FILOSOFIA UBUNTU A Fraternidade Sem Fronteiras deu ao projeto do Malawi o nome de Nação Ubuntu pensando exatamente em oferecer a estas pessoas sem terra, uma naçãopara chamar de sua e um pensamento a perseguir. Ubuntu é uma antiga filosofia africana que promove a união assim como o compartilhamento do pouco que se tem. Nelson Mandela foi um grande defensor do ubuntu enquanto vivia. Dividindo, sempre terá para todos. 

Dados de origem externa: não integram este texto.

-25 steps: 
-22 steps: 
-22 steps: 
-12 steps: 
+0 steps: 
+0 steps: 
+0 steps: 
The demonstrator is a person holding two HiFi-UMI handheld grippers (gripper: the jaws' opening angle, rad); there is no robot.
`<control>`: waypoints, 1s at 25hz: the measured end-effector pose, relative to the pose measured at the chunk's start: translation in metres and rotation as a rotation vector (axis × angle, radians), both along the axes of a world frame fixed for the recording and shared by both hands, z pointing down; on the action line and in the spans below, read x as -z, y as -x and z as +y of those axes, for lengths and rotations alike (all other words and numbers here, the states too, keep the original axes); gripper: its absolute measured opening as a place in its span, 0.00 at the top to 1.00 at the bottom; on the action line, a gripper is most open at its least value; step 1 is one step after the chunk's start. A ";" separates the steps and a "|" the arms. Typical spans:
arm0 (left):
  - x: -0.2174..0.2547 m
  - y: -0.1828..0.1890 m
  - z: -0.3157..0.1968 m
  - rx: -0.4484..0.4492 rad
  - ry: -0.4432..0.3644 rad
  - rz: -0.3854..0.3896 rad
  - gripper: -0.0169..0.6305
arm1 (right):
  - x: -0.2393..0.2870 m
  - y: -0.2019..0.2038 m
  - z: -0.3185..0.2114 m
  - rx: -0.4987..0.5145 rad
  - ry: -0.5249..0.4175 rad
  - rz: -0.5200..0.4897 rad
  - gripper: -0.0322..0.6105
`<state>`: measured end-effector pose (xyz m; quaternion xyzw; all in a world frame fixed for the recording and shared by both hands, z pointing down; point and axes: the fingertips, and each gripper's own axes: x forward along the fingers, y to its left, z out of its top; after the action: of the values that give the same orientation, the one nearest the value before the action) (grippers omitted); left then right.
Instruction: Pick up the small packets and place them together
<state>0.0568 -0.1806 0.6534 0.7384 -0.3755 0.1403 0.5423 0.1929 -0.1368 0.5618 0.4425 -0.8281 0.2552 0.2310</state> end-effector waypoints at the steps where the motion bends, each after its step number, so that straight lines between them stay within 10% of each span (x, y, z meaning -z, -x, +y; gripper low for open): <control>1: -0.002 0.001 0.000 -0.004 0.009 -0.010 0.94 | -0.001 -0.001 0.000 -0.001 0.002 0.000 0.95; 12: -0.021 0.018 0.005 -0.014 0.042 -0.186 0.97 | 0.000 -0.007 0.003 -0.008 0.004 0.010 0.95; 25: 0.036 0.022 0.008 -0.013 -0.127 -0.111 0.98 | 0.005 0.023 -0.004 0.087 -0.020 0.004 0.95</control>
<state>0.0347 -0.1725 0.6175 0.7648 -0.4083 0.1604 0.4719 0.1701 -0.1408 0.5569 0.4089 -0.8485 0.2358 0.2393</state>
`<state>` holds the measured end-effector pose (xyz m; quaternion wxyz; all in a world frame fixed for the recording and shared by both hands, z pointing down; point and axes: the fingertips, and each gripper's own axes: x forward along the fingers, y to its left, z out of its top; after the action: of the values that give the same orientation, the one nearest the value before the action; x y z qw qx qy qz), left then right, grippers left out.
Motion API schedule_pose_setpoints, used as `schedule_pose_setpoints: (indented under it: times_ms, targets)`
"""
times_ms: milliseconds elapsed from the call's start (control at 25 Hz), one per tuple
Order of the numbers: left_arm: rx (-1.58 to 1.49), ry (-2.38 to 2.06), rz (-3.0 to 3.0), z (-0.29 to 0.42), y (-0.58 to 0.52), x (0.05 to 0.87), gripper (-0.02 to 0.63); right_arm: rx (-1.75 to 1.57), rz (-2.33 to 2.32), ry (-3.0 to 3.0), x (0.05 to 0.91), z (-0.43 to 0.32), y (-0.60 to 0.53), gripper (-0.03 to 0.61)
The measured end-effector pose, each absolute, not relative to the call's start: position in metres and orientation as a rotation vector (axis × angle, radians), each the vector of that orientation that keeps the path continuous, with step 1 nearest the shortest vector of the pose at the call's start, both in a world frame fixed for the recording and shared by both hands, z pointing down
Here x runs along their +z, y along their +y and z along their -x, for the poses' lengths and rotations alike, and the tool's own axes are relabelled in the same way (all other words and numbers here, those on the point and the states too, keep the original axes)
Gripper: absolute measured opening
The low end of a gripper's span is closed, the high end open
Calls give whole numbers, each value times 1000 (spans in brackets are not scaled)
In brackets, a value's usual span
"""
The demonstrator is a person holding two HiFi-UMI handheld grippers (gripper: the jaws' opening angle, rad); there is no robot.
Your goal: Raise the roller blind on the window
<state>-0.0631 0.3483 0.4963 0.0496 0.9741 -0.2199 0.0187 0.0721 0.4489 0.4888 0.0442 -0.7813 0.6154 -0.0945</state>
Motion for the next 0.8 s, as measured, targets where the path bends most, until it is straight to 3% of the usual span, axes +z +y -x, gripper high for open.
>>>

Alguns refugiados, sensibilizados pelas dificuldades pelas quais passam as famílias com filhos deficientes, montaram uma associação para recebê-los e passar um tempo com eles. A equipe de fisioterapia e terapia ocupacional da caravana passava lá todo o período da manhã ensinando os voluntários os melhores movimentos a serem feitos com cada uma das 50 crianças cadastradas. As fisioterapeutas conseguiram que a direção da FSF fornecesse comida para que todos ficassem até o fim do dia.
 
Foi com surpresa que souberam que da noite para o dia toda a comida havia desaparecido. Nossa tendência é acreditar que alguém a roubou. Não. Tudo foi preparado logo que chegou à associação e serviu para matar a fome de um enorme grupo que não comia há dias. A justificativa deles era que é inaceitável estocar comida enquanto pessoas bem ali ao lado morrem de fome. Compartilhar e dividir, ajudar o outro na sua dor é também uma questão de sobrevivência. Poderíamos aprender ao menos um pouco com isso. Ubuntu!